GME was hardly a trick either. If you actually read the subreddits at the time they were all perfectly aware of the nature of the thing. They literally go around calling it degenerate behavior (i.e. risky, frothy, baseless).
Why is the assumption that you are smarter than everyone else? That you can interpret the world but everyone else needs protecting?
I do think I know more than the average person about computers. Probably most people on this forum can say that. People who know about computers are more likely to be able to smell bullshit with a name like AGI. It’s not that I am smarter, I wouldn’t be able to call bullshit with anything involving chemistry or physics.
I think, like Long Blockchain, ARM is abusing that world’s collective computer illiteracy and trying to harvest investor money in the process. Clearly this has worked once, as was the case of Long Blockchain.
> People invest in sentiment, in momentum, in all kinds of second order effects.
Yep! And this is why it is wrong for corporations to put out incorrect or misleading statements, as it creates a sentiment that is not realistic. This can then propagate in the form of the stock price not being realistic.
It's different for them to toss out a bet on the basis of 'other people will think this is AGI, I should buy it in anticipation of that' or even 'other people will think other people will think this is AGI, I should buy in anticipation of that'.
People playing the Keynesian beauty contest are not, to me, naive participants in the market getting scammed by a company adding 'AGI' to a product.
The idea that the first-order person exists in any great number is just so insulting to the average person's intelligence that it's hard not to read it in a paternalistic tone.
The CUBA ticker shot up in value after Obama lifted sanctions on Cuba, despite the fact that company doesn't invest in any Cuba companies. People will invest in things just based on a name. https://acrinv.com/silly-true-market-anomaly/
The average person generally doesn't know a lot about anything other than the specific niche that they do for a living.
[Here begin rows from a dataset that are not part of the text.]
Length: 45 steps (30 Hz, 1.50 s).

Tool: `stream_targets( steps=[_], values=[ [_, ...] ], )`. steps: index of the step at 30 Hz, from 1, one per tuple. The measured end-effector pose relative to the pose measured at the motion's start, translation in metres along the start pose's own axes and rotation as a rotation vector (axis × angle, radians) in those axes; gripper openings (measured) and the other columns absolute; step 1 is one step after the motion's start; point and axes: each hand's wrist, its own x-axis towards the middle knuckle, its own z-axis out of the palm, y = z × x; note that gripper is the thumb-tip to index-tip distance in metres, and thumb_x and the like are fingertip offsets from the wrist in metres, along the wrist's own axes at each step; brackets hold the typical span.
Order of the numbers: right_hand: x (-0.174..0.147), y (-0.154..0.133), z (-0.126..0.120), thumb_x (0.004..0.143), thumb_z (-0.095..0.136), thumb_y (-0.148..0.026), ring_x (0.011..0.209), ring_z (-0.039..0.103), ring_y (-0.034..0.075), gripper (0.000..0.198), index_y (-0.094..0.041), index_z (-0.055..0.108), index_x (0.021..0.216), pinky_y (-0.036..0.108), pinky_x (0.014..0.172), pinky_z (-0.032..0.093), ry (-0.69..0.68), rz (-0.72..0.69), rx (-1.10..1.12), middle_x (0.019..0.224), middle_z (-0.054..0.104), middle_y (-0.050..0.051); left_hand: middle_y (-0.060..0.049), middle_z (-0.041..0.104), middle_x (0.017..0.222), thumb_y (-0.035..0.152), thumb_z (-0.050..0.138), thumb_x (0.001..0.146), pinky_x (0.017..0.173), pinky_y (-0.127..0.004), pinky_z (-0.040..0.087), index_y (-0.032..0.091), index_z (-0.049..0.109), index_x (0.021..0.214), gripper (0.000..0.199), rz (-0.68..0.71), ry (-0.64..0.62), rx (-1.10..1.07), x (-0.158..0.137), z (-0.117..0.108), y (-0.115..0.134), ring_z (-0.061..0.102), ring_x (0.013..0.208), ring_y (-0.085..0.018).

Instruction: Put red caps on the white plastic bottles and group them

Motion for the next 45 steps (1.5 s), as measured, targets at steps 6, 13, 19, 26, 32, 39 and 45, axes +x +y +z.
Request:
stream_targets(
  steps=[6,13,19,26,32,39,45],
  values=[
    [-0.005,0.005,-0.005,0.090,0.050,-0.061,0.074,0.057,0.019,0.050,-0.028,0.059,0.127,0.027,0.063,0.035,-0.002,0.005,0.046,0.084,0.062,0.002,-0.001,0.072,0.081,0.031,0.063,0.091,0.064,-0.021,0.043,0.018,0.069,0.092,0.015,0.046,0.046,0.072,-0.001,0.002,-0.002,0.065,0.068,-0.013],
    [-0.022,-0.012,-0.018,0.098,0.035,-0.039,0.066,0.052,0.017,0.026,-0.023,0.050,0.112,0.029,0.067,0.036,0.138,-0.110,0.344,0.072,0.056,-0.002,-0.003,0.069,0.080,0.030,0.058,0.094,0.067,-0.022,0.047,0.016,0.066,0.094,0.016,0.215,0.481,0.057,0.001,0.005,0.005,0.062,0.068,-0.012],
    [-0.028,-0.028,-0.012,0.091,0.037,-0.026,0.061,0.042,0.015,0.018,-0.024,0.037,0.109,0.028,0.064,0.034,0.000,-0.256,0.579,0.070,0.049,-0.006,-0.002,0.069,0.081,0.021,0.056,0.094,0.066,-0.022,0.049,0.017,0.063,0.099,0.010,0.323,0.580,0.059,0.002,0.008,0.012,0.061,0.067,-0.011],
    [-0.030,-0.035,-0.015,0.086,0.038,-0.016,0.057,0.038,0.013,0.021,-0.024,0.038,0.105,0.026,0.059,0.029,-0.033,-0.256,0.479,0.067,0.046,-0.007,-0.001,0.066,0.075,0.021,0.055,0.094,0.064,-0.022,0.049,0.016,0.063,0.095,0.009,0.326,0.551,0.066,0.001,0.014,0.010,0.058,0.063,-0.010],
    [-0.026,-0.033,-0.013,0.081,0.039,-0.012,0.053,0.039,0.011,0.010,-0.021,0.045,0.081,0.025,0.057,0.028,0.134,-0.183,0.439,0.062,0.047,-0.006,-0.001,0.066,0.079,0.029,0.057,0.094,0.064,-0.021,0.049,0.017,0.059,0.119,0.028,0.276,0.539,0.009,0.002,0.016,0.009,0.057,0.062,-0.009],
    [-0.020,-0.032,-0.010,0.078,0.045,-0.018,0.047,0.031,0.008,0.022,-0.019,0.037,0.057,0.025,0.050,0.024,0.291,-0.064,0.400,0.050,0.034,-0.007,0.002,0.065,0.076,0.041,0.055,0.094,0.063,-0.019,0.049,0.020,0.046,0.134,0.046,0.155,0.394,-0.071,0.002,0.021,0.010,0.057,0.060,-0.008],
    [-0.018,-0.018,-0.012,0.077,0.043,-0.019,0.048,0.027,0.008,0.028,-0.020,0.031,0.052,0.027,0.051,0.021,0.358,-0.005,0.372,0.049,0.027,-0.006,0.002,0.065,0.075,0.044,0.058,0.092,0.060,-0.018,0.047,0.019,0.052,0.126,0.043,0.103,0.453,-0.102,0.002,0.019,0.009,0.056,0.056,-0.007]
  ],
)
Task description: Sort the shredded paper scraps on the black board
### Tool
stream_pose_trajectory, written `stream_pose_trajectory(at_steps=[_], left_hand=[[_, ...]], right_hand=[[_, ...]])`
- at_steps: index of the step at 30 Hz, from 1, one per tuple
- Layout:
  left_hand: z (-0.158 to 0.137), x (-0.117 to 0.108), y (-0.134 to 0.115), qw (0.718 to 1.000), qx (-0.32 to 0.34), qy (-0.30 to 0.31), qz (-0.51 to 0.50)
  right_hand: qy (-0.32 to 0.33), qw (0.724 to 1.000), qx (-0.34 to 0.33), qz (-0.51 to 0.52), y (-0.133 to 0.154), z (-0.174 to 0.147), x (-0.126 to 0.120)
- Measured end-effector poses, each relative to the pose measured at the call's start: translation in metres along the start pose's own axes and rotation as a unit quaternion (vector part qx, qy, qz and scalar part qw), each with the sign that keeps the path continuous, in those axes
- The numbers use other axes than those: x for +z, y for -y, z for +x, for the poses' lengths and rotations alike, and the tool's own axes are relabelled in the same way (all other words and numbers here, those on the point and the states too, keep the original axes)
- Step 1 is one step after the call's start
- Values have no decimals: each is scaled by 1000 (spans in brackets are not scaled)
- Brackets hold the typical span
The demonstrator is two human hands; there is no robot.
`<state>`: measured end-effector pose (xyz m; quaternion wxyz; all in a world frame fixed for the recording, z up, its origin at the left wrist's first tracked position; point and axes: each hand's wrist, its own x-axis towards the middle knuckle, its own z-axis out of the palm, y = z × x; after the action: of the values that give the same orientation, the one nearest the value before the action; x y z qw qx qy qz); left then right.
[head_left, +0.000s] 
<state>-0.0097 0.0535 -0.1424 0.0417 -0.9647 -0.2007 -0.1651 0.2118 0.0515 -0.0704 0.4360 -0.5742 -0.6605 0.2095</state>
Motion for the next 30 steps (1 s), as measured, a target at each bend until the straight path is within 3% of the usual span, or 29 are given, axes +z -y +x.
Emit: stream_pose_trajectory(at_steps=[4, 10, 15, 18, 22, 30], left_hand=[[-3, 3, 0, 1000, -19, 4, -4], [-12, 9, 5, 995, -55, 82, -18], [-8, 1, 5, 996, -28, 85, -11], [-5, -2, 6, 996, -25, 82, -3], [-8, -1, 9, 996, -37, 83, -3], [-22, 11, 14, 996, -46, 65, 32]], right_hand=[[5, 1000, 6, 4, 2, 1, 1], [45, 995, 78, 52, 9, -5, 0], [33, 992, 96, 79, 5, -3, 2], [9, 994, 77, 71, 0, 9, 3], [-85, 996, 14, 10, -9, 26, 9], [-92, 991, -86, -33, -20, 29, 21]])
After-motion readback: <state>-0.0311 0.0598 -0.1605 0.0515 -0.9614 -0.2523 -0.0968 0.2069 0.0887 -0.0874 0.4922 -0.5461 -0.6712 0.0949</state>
This isn't a dig at their intelligence, or at least I'm not excluding myself. I know a fair bit about computer science, but only a very lay person's understanding of basically everything else.
For example, I know nothing about electric or hydrogen powered cars, so I wasn't able to call bullshit with the Nikola scam a few years ago. I fortunately didn't buy any Nikola stock, but that wasn't because of any insight on my end, just didn't buy it. I am very glad that people who do know about this kind of stuff call it out when companies lie to potential investors.
Right but it doesn't follow from this that those people were tricked in some way. They can be second- or third-order bettors. Even the most sophisticated quant shop in the world, the literal sharpest players in the market, can bet 'just based on a name' if it fits into some theory about market dynamics or whatever.
> The average person generally doesn't know a lot about anything other than the specific niche that they do for a living.
But so what, it doesn't follow that because they don't know about X they are willing to trivially gamble significant amounts of money on X without even the most basic of research. "I don't know much about this so won't place a bet I'm not willing to lose" is not something that requires any great intelligence.